French authorities are preparing to launch a biometric national ID app for access to online government services.
The app is called “Alicem”, an acronym for “certified online authentication on mobile”. Like a number of increasingly popular mobile authentication systems in the financial services sector, the app revolves around selfie biometrics: to register, a French citizen takes a photo of their passport, as well as a selfie video, with the system using facial recognition to match the user’s selfie to their passport, thereby confirm their identity.
The solution was previously slated to launch close to Christmas, but the French government has fast-tracked its debut to November.
This has prompted some alarm from critics concerned about security and user privacy.
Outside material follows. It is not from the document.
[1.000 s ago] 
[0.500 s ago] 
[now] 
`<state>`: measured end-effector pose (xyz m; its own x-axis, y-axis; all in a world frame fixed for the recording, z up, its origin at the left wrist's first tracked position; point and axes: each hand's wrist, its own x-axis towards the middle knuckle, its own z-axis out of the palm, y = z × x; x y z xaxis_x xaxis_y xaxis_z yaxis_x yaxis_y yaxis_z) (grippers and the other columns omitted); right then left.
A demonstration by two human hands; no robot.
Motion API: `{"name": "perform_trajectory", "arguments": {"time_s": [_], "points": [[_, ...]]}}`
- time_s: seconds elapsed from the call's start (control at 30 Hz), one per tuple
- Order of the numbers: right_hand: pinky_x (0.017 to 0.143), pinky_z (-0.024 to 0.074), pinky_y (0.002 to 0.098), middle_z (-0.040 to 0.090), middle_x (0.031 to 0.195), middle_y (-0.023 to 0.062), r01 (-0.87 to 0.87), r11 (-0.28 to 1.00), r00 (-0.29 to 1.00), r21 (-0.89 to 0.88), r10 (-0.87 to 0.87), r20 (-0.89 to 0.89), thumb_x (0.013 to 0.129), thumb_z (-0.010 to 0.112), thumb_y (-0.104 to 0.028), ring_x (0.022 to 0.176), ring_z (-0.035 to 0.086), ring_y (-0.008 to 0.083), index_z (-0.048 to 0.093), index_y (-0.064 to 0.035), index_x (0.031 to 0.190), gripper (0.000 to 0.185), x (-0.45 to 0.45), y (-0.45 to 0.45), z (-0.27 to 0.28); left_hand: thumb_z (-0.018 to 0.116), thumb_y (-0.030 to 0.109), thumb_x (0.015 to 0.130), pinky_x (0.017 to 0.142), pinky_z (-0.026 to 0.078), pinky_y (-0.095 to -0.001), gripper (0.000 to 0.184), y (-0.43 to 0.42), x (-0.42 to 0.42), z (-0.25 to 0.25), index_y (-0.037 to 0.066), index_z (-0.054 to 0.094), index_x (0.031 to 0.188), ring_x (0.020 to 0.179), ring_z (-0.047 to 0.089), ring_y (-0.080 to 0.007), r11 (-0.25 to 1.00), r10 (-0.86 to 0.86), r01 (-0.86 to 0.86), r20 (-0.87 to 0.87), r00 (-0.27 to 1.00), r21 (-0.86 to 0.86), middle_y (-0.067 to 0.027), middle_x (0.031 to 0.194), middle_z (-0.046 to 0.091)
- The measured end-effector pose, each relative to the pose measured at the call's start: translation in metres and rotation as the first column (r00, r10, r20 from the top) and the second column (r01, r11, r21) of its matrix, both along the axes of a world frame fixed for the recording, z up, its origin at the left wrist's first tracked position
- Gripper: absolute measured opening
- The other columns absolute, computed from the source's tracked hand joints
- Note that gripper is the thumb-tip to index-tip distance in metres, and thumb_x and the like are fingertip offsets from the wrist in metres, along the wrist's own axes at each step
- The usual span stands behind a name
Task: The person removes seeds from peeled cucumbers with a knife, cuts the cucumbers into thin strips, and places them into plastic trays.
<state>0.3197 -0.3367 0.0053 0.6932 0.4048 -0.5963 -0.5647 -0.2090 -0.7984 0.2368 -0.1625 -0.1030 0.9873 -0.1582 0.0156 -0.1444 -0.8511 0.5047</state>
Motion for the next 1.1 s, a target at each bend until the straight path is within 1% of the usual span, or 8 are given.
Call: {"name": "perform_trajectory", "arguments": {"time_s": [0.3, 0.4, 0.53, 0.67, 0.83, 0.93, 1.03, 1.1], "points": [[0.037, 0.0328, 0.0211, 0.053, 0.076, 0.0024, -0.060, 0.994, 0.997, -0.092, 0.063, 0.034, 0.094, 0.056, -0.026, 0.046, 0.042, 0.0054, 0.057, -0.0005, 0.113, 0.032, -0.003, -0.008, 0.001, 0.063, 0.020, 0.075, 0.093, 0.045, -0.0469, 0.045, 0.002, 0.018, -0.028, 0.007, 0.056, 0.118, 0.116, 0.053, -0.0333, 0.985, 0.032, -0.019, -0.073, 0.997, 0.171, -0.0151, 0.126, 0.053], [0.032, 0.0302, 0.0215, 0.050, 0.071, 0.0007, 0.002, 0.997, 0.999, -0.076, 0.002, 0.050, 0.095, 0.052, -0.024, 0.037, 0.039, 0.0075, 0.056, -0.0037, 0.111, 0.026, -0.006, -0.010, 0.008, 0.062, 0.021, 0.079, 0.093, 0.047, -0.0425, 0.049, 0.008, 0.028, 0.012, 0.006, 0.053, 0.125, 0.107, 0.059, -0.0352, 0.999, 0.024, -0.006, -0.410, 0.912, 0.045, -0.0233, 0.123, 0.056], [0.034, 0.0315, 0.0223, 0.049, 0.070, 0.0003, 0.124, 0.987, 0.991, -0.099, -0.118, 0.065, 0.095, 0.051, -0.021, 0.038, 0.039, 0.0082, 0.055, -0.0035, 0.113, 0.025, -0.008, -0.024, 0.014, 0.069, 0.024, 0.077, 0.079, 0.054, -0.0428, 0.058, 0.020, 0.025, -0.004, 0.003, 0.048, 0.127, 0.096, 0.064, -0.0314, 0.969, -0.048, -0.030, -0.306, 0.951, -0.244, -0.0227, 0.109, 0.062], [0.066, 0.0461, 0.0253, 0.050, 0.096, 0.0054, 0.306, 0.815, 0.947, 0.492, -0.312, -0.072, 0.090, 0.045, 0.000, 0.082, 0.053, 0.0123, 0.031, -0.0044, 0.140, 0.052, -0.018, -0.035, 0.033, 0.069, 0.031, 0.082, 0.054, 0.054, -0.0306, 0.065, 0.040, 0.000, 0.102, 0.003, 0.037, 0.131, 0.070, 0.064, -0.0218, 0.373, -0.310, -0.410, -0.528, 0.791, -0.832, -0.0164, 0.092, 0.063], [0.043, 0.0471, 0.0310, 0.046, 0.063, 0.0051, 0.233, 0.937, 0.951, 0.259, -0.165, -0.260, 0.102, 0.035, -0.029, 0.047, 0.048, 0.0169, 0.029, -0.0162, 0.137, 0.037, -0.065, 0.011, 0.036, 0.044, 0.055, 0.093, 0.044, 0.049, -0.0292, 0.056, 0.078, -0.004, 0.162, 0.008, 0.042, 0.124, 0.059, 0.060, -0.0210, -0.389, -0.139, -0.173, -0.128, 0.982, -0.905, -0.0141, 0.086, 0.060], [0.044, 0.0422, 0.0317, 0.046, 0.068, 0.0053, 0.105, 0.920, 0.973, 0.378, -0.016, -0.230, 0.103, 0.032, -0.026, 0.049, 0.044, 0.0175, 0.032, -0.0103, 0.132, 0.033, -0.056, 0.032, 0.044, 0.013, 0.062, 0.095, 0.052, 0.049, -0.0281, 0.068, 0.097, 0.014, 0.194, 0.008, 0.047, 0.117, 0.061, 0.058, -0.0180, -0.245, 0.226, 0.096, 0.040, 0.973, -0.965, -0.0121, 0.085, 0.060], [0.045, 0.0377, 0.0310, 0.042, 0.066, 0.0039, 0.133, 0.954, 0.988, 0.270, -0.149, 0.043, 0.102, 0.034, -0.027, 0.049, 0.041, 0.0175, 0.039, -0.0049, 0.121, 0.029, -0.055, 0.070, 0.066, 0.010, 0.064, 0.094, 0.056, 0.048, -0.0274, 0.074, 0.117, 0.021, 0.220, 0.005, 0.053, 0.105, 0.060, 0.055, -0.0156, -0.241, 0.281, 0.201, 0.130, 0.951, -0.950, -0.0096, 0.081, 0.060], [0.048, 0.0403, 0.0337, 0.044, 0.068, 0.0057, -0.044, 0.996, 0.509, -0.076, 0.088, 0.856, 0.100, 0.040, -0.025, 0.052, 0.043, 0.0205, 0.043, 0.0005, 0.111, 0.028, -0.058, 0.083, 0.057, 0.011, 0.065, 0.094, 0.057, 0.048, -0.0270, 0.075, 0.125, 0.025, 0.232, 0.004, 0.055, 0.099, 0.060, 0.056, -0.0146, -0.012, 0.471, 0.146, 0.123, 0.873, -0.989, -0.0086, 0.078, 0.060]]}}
As Bloomberg reports, a prominent hacker who was able to break into a separate “highly secure” government app earlier this year has cautioned that French authorities could at least implement a bug bounty program before proceeding, in order to ensure that potential security flaws are not discovered after a public launch.
Meanwhile, there are serious concerns that the app will run afoul of the European Union’s stringent GDPR laws, with France’s data regulator, CNIL, warning that the app fails to take the necessary step of allowing citizens to access certain government services using an alternative to facial recognition. And a privacy advocacy group, La Quadrature du Net, is already challenging the government’s use of the app in court.
The issue illustrates duel trends that are playing out in numerous countries: the growing use of mobile and biometric technologies for citizen ID, and an intensifying concern about potential privacy and civil rights breaches stemming from government use of facial recognition technology in particular.